→ **Problem requirements**
Begin your copy at the line with "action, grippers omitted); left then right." in the records below and end it at the line with "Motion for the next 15", restating each line word for word; omit the pictures.

→ **Input data**

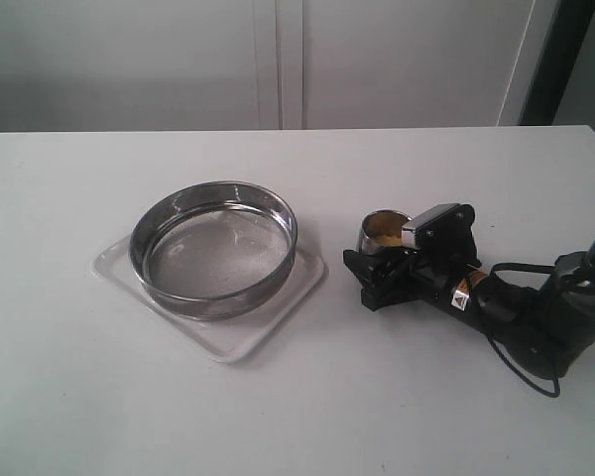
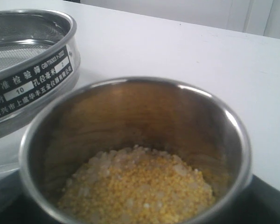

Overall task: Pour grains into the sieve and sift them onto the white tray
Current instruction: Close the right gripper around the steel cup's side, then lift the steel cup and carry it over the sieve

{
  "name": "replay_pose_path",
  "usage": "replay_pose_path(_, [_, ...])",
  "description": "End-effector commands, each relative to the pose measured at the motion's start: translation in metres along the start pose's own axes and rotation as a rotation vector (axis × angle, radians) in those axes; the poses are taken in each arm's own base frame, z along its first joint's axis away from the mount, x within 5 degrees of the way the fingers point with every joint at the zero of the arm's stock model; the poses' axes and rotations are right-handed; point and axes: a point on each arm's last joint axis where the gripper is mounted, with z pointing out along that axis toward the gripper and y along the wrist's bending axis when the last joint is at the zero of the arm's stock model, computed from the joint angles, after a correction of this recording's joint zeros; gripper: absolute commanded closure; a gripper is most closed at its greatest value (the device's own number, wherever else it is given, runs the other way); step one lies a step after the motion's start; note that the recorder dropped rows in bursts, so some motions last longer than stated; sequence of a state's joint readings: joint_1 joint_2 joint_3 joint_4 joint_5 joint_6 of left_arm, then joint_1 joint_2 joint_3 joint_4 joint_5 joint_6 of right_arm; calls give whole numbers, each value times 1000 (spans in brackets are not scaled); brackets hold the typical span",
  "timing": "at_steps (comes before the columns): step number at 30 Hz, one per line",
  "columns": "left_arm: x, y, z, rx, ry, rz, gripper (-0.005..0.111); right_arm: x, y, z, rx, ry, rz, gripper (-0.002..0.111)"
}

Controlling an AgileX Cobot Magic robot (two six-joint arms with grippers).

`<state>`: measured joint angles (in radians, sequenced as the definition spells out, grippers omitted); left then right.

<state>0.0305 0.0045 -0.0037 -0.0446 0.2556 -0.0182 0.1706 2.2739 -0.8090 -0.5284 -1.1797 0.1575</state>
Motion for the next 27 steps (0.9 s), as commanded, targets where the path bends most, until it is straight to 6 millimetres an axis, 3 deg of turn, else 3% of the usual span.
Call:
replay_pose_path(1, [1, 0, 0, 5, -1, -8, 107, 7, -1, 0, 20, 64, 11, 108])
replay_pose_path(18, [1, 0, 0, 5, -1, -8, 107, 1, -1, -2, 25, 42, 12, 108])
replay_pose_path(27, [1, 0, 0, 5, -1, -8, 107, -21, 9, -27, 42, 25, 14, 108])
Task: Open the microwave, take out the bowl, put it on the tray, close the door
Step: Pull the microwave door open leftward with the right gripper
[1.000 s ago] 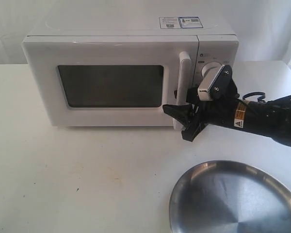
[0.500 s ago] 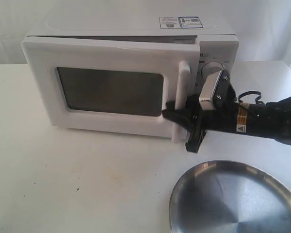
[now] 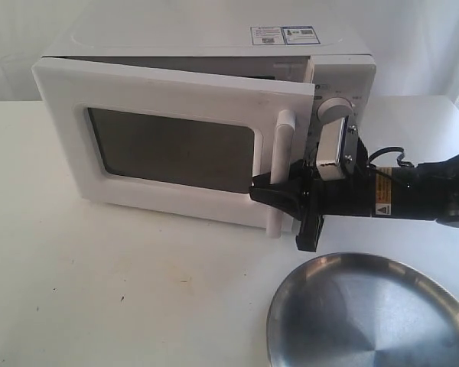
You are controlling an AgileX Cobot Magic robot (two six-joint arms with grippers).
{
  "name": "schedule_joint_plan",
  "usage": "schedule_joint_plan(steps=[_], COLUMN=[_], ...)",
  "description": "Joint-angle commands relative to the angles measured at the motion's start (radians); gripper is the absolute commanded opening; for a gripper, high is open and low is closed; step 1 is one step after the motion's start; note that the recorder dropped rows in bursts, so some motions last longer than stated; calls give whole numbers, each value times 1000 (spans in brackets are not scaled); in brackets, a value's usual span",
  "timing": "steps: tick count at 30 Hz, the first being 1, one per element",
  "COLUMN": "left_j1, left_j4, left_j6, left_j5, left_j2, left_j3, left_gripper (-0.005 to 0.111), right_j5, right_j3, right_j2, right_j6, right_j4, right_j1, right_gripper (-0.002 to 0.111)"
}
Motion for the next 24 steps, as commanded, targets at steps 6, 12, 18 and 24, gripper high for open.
schedule_joint_plan(steps=[6,12,18,24], left_j1=[-4,-4,-4,-4], left_j4=[-6,-6,-6,-6], left_j6=[-2,-2,-2,-2], left_j5=[1,1,1,1], left_j2=[-2,-2,-2,-2], left_j3=[-2,-2,-2,-2], left_gripper=[0,0,0,0], right_j5=[-59,-30,269,321], right_j3=[-12,-12,21,77], right_j2=[-20,-20,-57,-199], right_j6=[88,204,284,390], right_j4=[-25,-160,-256,-413], right_j1=[13,11,11,11], right_gripper=[41,41,41,41])
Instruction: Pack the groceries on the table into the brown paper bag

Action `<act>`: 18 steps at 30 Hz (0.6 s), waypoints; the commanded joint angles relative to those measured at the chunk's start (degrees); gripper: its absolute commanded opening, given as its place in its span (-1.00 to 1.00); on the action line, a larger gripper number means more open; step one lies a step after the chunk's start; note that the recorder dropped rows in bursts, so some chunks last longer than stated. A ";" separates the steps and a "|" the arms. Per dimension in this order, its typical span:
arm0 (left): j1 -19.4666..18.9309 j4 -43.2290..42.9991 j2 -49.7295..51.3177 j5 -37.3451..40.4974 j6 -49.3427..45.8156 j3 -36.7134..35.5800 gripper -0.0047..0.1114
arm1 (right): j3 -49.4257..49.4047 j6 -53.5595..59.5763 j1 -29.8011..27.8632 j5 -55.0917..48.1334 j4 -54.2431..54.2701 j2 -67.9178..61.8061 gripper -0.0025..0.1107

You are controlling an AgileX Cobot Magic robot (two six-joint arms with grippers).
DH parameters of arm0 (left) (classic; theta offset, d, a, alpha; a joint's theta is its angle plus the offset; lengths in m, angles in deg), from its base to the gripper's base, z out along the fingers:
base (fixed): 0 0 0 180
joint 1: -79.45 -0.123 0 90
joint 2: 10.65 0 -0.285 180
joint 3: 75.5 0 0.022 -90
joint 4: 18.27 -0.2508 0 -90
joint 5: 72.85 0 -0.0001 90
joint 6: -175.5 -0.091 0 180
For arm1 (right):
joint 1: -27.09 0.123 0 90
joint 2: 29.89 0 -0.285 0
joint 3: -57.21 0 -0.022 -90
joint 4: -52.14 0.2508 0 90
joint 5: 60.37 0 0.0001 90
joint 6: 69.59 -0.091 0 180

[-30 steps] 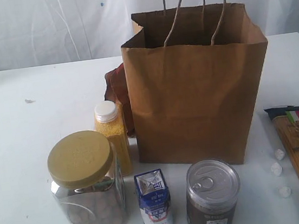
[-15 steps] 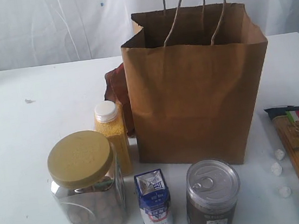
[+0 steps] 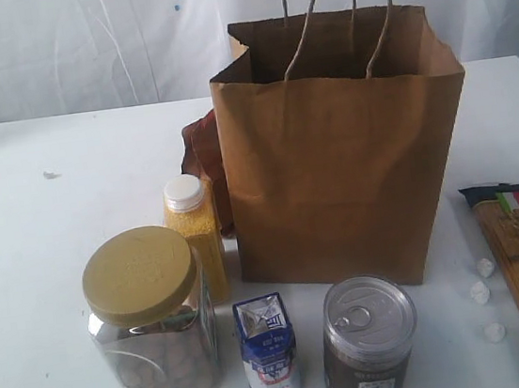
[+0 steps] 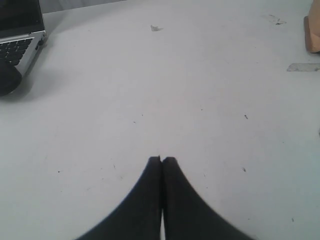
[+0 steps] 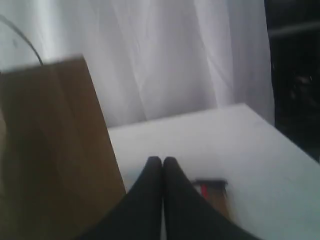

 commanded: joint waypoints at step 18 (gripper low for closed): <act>0.24 14.10 -0.13 -46.14 7.64 0.20 -0.92 | 0.02 4.04 -0.13 -4.10 -0.65 0.13 -0.96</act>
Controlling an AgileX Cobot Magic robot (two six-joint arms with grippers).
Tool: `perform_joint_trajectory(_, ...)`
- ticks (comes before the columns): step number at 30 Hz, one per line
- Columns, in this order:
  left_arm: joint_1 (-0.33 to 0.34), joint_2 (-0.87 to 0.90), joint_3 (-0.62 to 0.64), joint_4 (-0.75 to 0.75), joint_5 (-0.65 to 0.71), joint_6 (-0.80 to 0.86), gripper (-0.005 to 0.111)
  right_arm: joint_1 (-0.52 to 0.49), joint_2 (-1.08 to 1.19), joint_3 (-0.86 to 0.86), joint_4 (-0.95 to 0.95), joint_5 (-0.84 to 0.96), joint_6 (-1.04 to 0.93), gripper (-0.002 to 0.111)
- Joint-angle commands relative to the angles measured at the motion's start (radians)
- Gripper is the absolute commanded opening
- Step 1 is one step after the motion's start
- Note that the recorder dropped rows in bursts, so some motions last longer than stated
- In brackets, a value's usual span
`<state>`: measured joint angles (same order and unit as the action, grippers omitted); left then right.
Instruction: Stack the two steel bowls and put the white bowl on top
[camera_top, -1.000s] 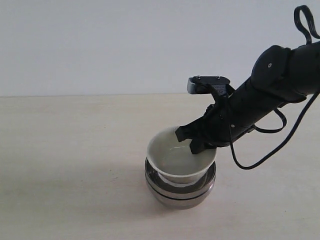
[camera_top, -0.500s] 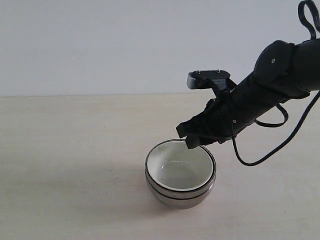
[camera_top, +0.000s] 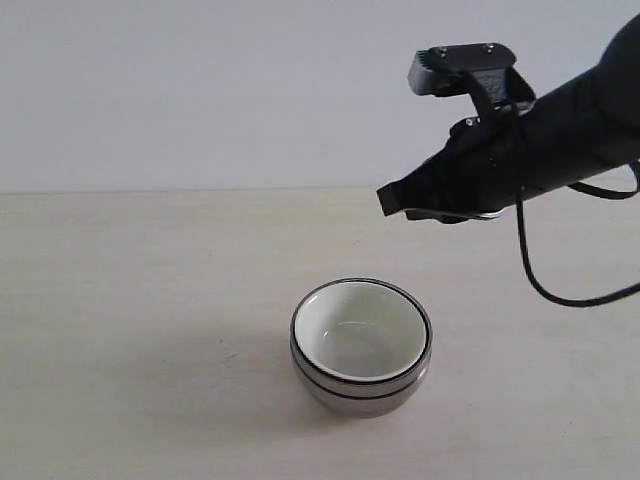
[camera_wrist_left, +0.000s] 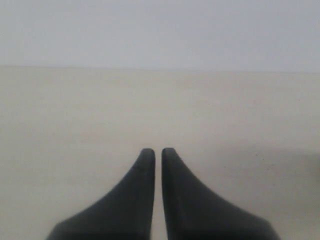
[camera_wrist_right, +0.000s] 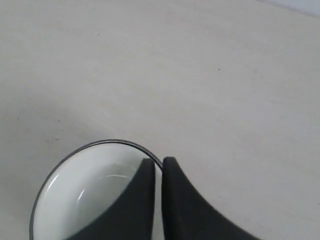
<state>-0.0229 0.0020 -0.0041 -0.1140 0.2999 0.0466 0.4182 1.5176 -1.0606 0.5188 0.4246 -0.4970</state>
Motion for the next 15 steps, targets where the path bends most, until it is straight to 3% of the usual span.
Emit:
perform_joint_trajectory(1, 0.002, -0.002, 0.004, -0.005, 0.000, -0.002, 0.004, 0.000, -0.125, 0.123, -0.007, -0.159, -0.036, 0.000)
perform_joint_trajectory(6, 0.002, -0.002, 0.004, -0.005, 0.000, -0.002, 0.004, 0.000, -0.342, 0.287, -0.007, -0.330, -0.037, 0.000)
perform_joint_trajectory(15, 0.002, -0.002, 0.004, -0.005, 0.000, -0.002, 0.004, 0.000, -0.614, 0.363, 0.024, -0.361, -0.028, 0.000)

→ **Response**
`<state>`: measured joint angles (same order and unit as the action, grippers omitted); left then right.
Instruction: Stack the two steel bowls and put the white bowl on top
[camera_top, -1.000s] 
[camera_top, -0.500s] 
[camera_top, +0.000s] 
[camera_wrist_left, +0.000s] 
[camera_wrist_right, +0.000s] 
<state>-0.0229 0.0020 -0.0041 -0.1140 0.2999 0.0466 0.4182 1.5176 -1.0606 0.5188 0.4246 -0.4970</state>
Motion for the next 15 steps, targets where the path bends most, until it is straight to 3% of the usual span.

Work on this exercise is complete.